Duty to defend exists even without a lawsuit, court says

Duty to defend exists even without a lawsuit, court says | Insurance Business America

Duty to defend exists even without a lawsuit, court says
A Washington appeals court issued an opinion stating that an insurer’s duty to defend policyholders facing environmental liability damages can be provoked even in the absence of a lawsuit or administrative action.  

Upholding a lower court’s decision, the Court of Appeals ruled that under a “functional equivalent standard,” insurers can be required to indemnify if a government agency communicates that a property owner’s violation of pollution laws represent “immediate and severe consequences.”

At issue was Skagit County-based gas station owner Gull Industries, which notified the Department of Ecology that petroleum was leaking from underground storage tanks.  Gull informed the Department that it intended to engage in voluntary cleaning efforts, and in return, was mailed a letter acknowledging receipt of its notice.

While the court acknowledged a more liberal definition of a “suit” in its opinion, it decided that the Department’s correspondence did not constitute “adversarial or coercive interaction,” and did not require State Farm Fire & Casualty Co. and Transamerica Insurance Group to defend Gull.

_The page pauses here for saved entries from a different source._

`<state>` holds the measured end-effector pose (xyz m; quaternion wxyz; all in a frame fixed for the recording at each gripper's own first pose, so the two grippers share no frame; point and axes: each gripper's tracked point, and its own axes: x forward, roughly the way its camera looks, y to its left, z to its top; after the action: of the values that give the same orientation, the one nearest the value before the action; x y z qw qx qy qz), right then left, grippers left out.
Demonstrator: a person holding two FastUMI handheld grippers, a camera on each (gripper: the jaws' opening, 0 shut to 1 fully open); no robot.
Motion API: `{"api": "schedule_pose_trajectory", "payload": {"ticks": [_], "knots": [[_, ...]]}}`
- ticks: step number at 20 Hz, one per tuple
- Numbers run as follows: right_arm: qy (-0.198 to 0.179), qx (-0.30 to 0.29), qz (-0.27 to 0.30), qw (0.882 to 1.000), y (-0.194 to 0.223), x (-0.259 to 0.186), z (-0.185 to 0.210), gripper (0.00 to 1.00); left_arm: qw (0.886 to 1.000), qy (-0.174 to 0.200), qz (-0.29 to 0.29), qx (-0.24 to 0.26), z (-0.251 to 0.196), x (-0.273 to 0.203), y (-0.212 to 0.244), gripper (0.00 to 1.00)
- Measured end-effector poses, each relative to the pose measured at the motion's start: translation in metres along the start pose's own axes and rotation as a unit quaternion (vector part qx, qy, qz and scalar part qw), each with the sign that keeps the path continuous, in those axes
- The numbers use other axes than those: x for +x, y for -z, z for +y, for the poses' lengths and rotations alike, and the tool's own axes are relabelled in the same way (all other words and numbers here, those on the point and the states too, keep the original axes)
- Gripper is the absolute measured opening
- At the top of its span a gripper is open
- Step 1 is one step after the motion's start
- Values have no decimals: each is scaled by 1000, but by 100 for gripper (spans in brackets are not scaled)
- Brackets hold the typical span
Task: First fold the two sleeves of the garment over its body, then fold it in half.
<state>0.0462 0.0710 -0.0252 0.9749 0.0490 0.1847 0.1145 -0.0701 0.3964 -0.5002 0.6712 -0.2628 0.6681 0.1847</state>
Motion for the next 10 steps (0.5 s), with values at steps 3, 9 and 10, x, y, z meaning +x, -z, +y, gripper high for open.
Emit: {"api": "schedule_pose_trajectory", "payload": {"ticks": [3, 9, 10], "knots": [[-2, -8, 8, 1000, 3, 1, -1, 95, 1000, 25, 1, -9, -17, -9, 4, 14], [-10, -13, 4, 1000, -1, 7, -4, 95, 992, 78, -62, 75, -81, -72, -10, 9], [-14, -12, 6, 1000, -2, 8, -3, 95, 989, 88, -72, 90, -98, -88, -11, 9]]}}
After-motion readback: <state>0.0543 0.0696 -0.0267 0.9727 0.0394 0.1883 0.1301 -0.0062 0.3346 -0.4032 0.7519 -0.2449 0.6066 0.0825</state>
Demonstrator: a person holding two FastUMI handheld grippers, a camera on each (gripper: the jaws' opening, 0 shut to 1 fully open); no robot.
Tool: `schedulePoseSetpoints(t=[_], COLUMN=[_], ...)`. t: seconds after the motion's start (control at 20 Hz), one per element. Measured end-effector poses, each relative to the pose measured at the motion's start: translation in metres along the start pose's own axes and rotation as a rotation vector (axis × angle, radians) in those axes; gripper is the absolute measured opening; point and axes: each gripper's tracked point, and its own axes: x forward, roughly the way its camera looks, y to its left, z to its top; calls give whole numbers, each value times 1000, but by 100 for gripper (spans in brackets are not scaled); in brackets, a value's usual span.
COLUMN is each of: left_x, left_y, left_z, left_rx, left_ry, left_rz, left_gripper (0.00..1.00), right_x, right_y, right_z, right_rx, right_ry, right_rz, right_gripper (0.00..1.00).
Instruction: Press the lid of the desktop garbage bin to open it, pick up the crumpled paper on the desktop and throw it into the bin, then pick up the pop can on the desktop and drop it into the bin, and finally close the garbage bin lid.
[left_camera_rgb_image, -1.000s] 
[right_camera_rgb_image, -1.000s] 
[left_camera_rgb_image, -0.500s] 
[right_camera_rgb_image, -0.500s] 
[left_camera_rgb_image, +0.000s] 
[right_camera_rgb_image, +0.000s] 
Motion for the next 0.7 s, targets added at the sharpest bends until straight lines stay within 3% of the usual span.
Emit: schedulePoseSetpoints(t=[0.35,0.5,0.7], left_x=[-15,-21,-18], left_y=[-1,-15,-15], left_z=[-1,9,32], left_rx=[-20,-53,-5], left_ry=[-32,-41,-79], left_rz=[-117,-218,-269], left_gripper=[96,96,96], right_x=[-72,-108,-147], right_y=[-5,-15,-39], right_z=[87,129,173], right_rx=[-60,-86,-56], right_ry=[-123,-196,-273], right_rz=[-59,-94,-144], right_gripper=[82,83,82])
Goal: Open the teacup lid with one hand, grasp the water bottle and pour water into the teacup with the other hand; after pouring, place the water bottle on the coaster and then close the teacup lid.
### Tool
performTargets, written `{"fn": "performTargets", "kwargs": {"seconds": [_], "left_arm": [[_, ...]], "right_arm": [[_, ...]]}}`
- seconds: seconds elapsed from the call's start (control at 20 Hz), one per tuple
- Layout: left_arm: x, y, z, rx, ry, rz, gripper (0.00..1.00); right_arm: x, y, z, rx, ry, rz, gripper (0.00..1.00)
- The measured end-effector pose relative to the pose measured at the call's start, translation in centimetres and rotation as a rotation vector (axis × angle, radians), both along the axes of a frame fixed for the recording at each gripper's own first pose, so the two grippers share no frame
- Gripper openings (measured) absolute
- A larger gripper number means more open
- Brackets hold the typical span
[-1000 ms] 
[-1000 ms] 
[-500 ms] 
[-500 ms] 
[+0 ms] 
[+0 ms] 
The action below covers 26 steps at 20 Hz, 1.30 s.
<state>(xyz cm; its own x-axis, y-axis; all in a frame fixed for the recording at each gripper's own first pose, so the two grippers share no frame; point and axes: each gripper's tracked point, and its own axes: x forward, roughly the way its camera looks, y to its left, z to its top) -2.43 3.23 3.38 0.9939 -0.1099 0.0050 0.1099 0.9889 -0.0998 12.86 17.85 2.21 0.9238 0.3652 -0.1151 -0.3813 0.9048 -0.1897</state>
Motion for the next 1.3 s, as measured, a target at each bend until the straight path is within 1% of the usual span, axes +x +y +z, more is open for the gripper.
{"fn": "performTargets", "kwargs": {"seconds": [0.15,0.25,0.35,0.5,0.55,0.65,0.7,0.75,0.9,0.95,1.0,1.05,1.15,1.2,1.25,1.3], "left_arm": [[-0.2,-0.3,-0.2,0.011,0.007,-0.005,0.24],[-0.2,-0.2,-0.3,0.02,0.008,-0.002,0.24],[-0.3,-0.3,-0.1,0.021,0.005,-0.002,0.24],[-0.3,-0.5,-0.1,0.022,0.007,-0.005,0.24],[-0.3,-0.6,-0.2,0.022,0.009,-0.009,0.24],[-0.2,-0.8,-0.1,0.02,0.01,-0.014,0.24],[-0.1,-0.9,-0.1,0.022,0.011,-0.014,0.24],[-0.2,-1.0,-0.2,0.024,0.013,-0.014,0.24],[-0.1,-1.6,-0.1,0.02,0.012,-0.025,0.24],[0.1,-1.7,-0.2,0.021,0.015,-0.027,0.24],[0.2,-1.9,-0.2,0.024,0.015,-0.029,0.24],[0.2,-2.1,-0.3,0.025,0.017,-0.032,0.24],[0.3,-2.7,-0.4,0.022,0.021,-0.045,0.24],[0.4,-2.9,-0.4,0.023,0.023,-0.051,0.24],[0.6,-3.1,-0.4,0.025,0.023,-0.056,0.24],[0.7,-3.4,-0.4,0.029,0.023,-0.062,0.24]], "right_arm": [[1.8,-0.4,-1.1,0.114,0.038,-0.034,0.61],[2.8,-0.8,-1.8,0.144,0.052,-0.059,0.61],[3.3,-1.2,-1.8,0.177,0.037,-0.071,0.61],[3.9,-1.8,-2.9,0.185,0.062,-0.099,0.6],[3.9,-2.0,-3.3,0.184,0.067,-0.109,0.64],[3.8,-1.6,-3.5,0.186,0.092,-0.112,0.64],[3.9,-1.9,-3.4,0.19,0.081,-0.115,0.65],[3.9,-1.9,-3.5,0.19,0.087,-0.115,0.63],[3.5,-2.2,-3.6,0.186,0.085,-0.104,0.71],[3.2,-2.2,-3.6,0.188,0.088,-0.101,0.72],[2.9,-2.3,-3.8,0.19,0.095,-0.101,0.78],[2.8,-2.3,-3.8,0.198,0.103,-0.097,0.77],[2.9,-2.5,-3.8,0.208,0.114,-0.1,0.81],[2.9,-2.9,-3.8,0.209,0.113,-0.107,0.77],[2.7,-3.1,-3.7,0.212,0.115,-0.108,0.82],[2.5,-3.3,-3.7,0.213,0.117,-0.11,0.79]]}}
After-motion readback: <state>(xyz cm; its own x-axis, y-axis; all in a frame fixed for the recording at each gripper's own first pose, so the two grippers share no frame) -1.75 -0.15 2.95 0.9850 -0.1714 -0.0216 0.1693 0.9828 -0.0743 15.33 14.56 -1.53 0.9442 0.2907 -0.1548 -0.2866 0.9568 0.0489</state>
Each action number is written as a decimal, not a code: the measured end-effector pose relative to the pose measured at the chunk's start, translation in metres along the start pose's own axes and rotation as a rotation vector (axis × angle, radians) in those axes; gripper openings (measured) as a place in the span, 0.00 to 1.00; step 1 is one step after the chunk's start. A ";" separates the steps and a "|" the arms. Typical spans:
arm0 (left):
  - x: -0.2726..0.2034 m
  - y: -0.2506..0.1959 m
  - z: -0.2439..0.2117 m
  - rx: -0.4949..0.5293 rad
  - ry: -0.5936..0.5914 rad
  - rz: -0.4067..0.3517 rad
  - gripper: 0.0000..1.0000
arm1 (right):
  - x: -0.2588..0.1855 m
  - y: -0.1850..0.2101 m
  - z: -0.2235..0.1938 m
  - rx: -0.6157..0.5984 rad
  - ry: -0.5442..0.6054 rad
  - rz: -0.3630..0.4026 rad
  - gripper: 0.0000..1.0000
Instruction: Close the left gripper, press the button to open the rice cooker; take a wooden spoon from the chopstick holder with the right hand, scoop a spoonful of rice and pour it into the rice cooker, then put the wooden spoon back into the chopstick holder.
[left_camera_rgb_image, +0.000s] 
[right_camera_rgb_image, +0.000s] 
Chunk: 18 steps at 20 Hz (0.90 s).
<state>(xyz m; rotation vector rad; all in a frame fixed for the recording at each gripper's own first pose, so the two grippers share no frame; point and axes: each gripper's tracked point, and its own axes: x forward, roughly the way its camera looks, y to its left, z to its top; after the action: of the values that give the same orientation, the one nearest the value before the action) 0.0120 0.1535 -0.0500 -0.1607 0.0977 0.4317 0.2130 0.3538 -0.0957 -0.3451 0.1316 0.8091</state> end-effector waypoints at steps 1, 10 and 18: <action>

Rick Kubler, Esq., a principal with Gray Plant Moody specializing in environmental law and insurance litigation, notes that the court’s conclusions are similar to those made in other states across the country.

“In Minnesota, for example, since 1995, the Supreme Court has held that a formal request for information or an RFI issued by a state or federal regulator can be sufficient to constitute a suit triggering duty to defend,” Kubler said.  

“There have been a range of opinions across the country, and it’s fair to say this is consistent with a majority of those states in finding that something other than a formal lawsuit can constitute an event triggering an insurer’s duty to defend the insured.”

He points to a 2013 International Risk Management Institute survey of states indicating that in most jurisdictions, a PRP letter is equivalent to a “suit” and can prompt duty to defend.

Still, though, Kubler notes that it is only in older CGL policies where the term “suit” is so ambiguous, because “…newer CGL policies typically require the insurer to defend suits or claims, and the term claim is something broader – it generally means a demand for monetary relief or something other than a formal call to action.”